Starring: Jim Parsons, Ben Aldridge, Sally Field, Bill Irwin, Brody Caines, Tara Summers
Distributor: Universal Pictures
Runtime: 112 mins. Reviewed in Feb 2023
Reviewer: Fr Peter Malone msc
Romantic comedy with an initial spoiler alert in the film that there is terminal illness.
This has all the ingredients of a romantic comedy but it also opens with its own spoiler alert – it is a film about terminal illness. The focus is on a couple, Michael (Parsons) and Kit (Aldridge).
Michael is a workaholic TV interviewer and writer. The film uses an entertaining device – that of a TV sitcom – to give his background. As the sitcom ‘star’, we see Michael interacting with his mother and his rather slacker older brother, along with a taped audience laughter track. These are inserted throughout the film as Michael thinks about himself and assesses his life.
Professional photographer Kit, on the other hand, is outgoing and pleasant company. In fact, they meet at a gay bar where Michael is reticent and Kit friendly. Michael, narrating throughout the film, explains that this was his falling in love.
Michael is a variation on Parsons’ Big Bang Theory television screen persona – somewhat neurotic, prissy with a number of mannerisms. Kit is easy-going but, as we saw early in the spoiler alert, it is he who will have the terminal illness.
The film has various variations on the romcom genre, the contrast between the two apartments, Michael’s apartment is absolutely full (an understatement) of Smurfs, toys – product of a lifetime’s collection and indulgence on eBay. Kit’s apartment is just ordinary.
A decade passes (the years indicated by a collage of Christmas cards and greetings). But, with guests at Christmas dinner praising them for their being together, there are some revelations about the tensions between the two – some living apart, visits to the therapist (amusing in their way each with their different personality trying to explain themselves to the therapist) – and an interesting final comment by the therapist that while they might love each other, they are also resentful of each other.
And the issues of coming out? Michael has been out all the time with family acceptance. Kit has not been able to confide in his parents. When he is in hospital with appendicitis, they come to visit. His mother is an absolute whirlwind, dominating, ordering everyone about, including her genially submissive husband. The mother, Marilyn, is a latter-day star vehicle for Field and she makes the most of it, gradually moderating. Husband Bob (Irwin) is happy to go along with what his wife orders, not put down in the least. Later, the audience will see them again, especially on a holiday at the coast that Michael organises as Kit is convalescing.
While there is the scene of the gay club at the beginning of the film, more or less as seen in any other film, Spoiler Alert moves away from movie stereotypes of gay men and gay behaviour, enabling the wider audience to empathise with the two.
And, how to deal with terminal cancer? Michael is dismayed, fussy, intervening with doctors, wanting remedies. Kit, on the other hand, is generally calm, more accepting, though not without his sadness and apprehensions.

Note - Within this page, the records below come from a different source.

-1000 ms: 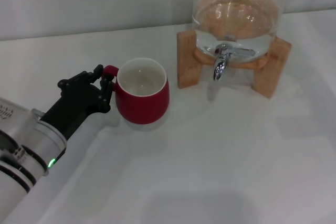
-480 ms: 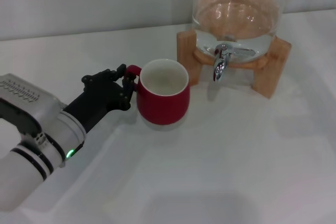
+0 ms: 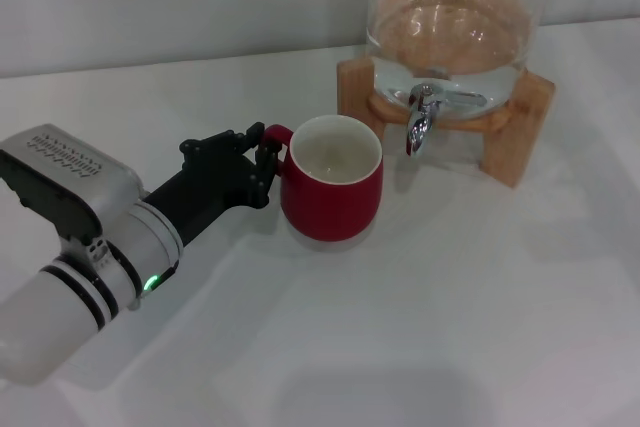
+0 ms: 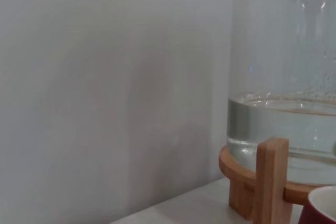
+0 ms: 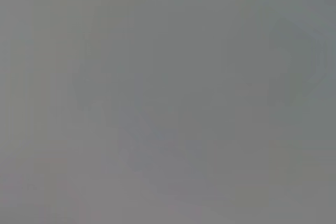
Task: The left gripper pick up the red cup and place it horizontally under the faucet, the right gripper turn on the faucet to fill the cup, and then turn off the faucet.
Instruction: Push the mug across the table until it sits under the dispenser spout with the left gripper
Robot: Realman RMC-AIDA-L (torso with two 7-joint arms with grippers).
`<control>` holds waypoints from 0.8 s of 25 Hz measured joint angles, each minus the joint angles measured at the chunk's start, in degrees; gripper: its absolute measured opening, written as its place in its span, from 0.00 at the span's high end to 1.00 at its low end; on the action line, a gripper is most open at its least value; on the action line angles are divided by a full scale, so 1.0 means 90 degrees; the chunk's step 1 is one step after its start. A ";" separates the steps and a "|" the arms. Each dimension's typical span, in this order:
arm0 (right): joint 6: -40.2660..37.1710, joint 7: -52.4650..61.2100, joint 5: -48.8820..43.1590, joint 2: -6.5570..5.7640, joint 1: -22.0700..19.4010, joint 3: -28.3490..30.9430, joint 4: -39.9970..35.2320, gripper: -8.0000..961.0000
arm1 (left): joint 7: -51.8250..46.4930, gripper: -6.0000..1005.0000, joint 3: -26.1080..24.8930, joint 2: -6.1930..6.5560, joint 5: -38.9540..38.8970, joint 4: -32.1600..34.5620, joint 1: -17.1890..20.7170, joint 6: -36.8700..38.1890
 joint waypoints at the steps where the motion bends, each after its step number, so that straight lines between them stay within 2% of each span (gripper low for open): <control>1: -0.0001 0.0000 0.0000 0.0000 0.0000 0.0000 0.0000 0.30 | -0.0017 0.82 0.0001 0.0000 0.0012 0.0000 -0.0011 0.0024; 11: -0.0014 0.0000 -0.0003 0.0000 0.0014 -0.0039 0.0000 0.30 | -0.0050 0.82 0.0006 -0.0021 0.0021 0.0026 0.0009 0.0330; 20: -0.0024 0.0000 -0.0031 0.0000 0.0039 -0.0076 0.0001 0.30 | -0.0348 0.82 0.0061 -0.0029 0.0022 0.0055 -0.0224 0.0613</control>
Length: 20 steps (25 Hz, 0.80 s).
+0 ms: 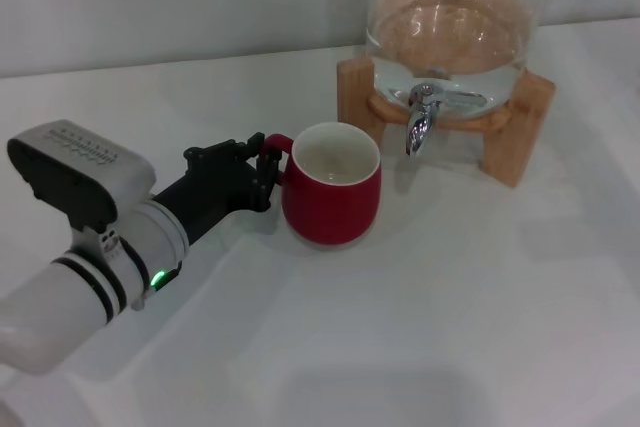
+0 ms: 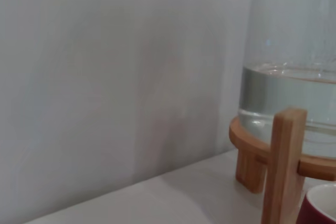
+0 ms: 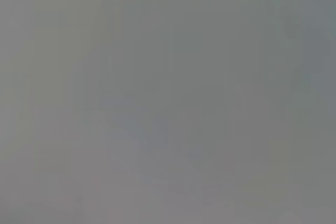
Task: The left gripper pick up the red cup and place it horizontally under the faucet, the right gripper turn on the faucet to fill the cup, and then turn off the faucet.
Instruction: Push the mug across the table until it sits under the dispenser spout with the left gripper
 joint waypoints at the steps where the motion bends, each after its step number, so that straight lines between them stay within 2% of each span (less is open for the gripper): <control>1: 0.0001 0.0000 -0.0010 0.0000 0.0000 0.0000 0.0000 0.30 | -0.0023 0.82 0.0036 0.0001 0.0000 0.0000 -0.0036 0.0024; 8: 0.0022 0.0000 -0.0032 0.0000 0.0000 -0.0002 0.0000 0.30 | -0.0268 0.82 0.0272 0.0015 0.0068 -0.0024 -0.0190 0.0193; 20: 0.0024 -0.0004 -0.0038 0.0000 0.0003 -0.0002 -0.0001 0.30 | -0.0816 0.82 0.0351 0.0007 0.0529 -0.0054 -0.0387 0.0214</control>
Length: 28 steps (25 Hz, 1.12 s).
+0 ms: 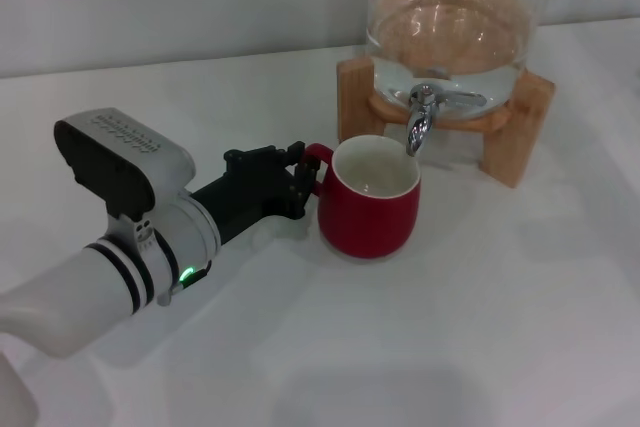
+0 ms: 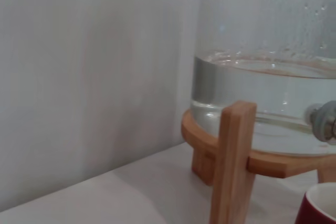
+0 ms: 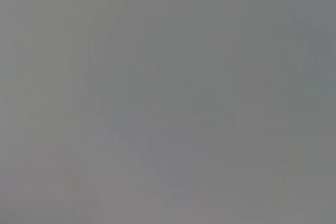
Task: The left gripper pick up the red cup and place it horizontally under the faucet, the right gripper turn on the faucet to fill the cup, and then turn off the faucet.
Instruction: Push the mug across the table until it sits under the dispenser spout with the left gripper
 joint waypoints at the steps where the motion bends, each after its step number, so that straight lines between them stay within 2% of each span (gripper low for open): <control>1: 0.0000 0.0000 0.0000 0.0000 0.0000 0.0000 0.0000 0.30 | -0.0056 0.82 0.0001 -0.0002 0.0044 -0.0001 -0.0020 0.0004; 20: 0.0007 -0.0006 -0.0009 0.0000 -0.0046 0.0000 0.0000 0.30 | -0.0580 0.82 0.0014 0.0017 0.0492 0.0000 -0.0282 0.0379; 28: 0.0016 -0.0006 -0.0010 0.0007 -0.0018 0.0000 0.0000 0.30 | -0.0287 0.82 -0.0076 0.0011 0.0535 0.0015 -0.0307 0.0402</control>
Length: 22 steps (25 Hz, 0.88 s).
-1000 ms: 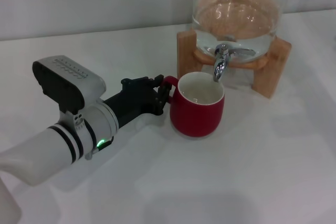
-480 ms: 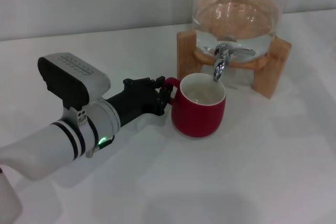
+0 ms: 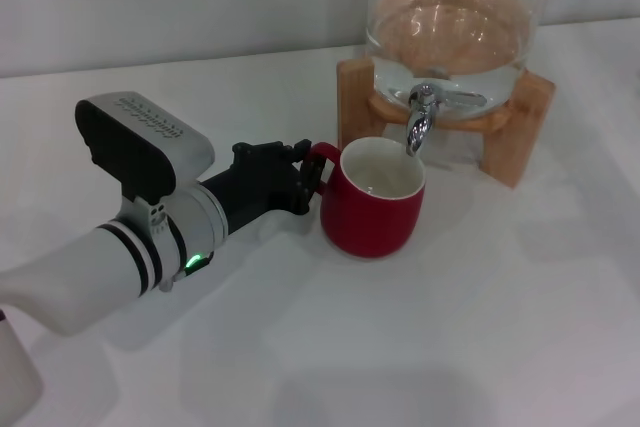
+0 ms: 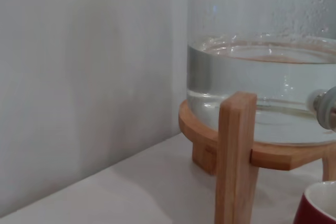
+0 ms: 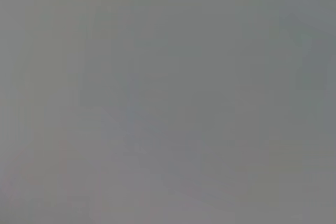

And, suddenly a marriage proposal, a ceremony (very brief with an exceedingly offhand and seemingly uninterested judge) at City Hall.
It means that the dying sequence, which we know is going to happen, is all the sadder, the audience by now emotionally involved, Kit in hospital, his parents coming for his death, Michael and his grief. There is a disconcerting moment in the screenplay when Kit’s illness suddenly becomes part of a television show and Michael a television interviewer – but, back to the sadness of the reality, and Michael able to understand Kit, his illness and suffering, and his own grief and of further bonding with Marilyn.
Based on a true story, a book, and its author, Michael Ausiello serving as writer and executive producer.